At the beginning of this semester, we looked at liberty, privacy and freedom of speech. I found this section quite interesting, especially since unlike first semester it applied directly to my life. Freedom of speech was a particularly interesting topic to me, because I couldn’t work out my opinion on it. When I thought about the issue in purely philosophical terms, I thought that there should be unrestricted freedom of speech and that censorship should be kept to a minimum. But when I thought about the issue in relation to the real world, I wasn’t so sure.

This is one of the frustrating things about philosophy – what appears to be philosophically sound in my mind turns out quite differently when applied to the real world. I think it is in finding a balance that the real difficulty lies. Throughout the course of the first essay, I found myself arguing views that I hadn’t thought I believed in – and even now I’m not sure if I do. I think sometimes what works philosophically still can’t apply to the real world for considerations that shouldn’t have to have a bearing on the issue but do anyway.

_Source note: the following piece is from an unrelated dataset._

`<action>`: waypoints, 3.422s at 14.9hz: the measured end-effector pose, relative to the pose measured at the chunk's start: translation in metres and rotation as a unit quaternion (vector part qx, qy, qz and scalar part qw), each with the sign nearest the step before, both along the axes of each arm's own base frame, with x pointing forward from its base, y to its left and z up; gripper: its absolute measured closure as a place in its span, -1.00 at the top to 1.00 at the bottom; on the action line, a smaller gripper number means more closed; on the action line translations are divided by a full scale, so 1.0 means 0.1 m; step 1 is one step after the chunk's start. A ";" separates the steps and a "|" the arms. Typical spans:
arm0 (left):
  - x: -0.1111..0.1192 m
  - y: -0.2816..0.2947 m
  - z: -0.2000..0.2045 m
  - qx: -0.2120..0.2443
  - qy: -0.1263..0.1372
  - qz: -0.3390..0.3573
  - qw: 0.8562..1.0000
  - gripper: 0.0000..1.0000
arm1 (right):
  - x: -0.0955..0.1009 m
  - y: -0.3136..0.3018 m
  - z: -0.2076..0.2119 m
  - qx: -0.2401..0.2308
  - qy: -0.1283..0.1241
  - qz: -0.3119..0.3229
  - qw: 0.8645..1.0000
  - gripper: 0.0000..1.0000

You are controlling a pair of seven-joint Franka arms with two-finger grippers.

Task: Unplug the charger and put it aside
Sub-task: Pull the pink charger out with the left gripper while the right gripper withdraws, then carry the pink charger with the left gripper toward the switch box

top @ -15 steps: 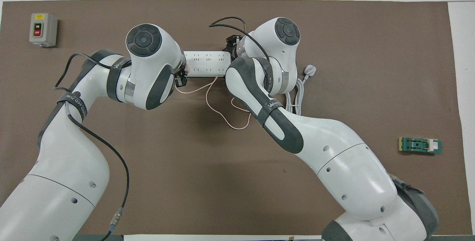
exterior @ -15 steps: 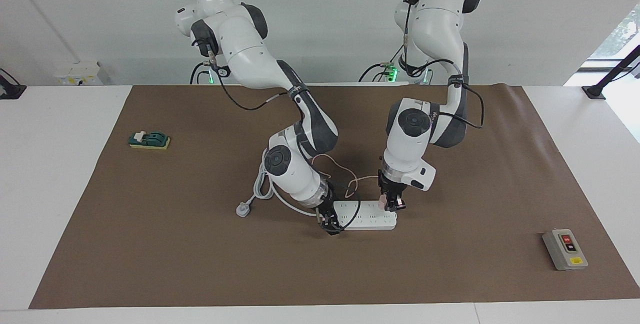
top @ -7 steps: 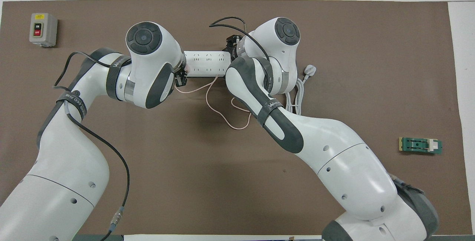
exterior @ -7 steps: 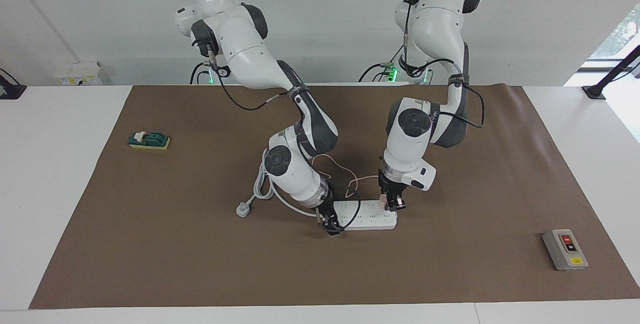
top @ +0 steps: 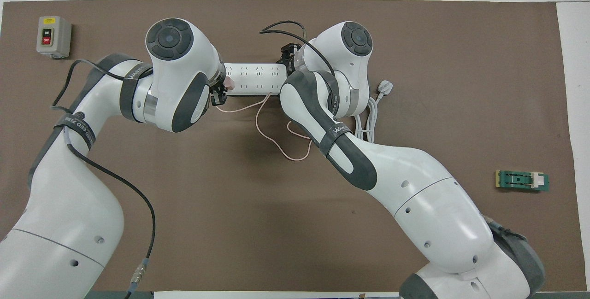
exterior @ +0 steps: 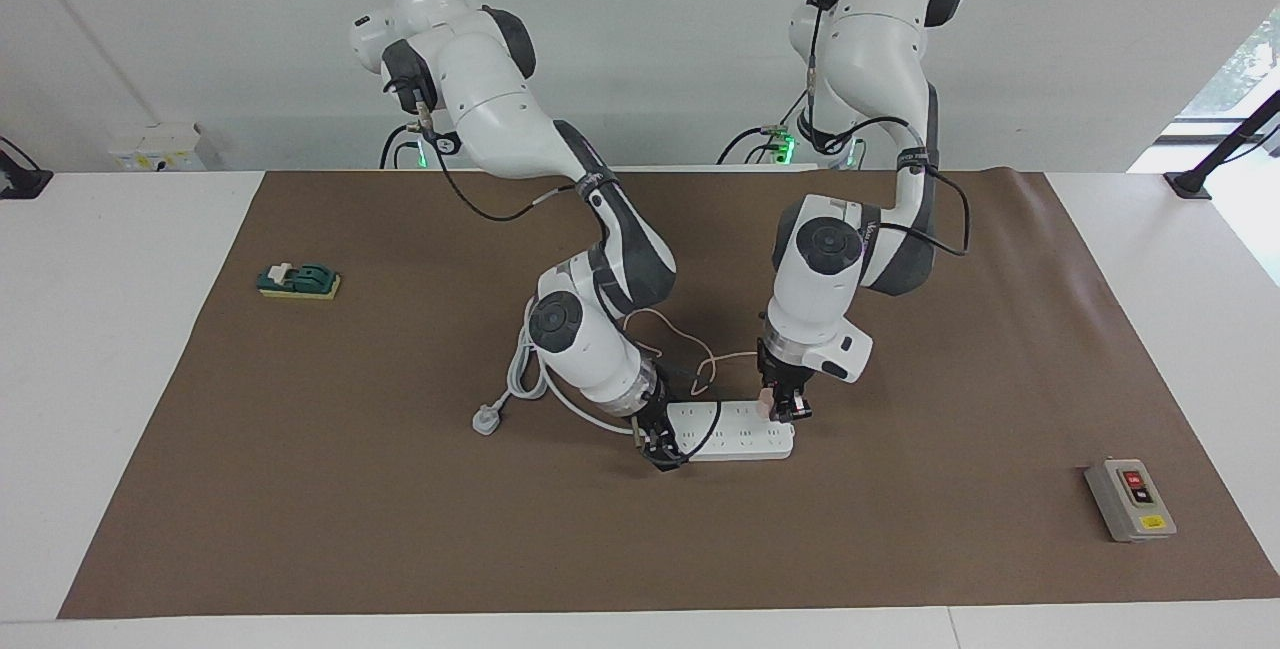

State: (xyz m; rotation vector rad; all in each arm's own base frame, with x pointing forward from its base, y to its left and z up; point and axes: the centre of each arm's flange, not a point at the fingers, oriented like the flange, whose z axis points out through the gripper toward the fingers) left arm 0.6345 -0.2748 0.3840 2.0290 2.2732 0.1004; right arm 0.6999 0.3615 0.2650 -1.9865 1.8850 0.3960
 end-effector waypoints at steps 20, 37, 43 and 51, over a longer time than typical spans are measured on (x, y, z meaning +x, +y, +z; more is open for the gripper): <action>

In the issue of freedom of speech, I found that philosophically hate-speech doesn’t cause any significant harm. But when I think about it in the context of the outside world, I firmly believe that it does. This discrepancy is confusing to me. The unit we studied on eyewitness evidence I found to be rather dry – I couldn’t really relate to a whole lot of legal stuff. When it was put in the context of the real-life rape victim I found it much more accessible. The essay topic that I chose seemed again rather dull, although it raised interesting side-issues, like the nature of our society.

I tried to think why science was regarded as the best way we have to gain knowledge, and came up with a rather depressing view of society – that it was matter oriented, money oriented, concerned with facts and figures, things that were able to be thought of in terms of quantities. And that we tended to ignore the abstract, the indefinable, the unexplainable. This is why I find philosophy occasionally depressing – it forces me to look at the world in which I live, and not like what I see.

And yet it is simultaneously liberating because I can see that through studying philosophy, I can look at those other aspects and move beyond what society thinks. Philosophy exposes the ugly truths, and then invites the philosopher to move beyond them. By acknowledging them, we can move on. The section on metaphysics and artificial intelligence was my favourite section. I love the more imaginative sections of philosophy – beyond reality, beyond the real world, into the imagined world, the “head in the clouds” stuff.

Artificial intelligence is fascinating. And I find the study of it quite challenging, because I personally had some deep-centred blocks against admitting that a machine could be intelligent. I didn’t want it to be true. I couldn’t accept that a machine could be human, could think, could be intelligent. I didn’t want to think that a machine could write poetry or have a soul or fall in love. But I had to eventually force myself to consider the possibility.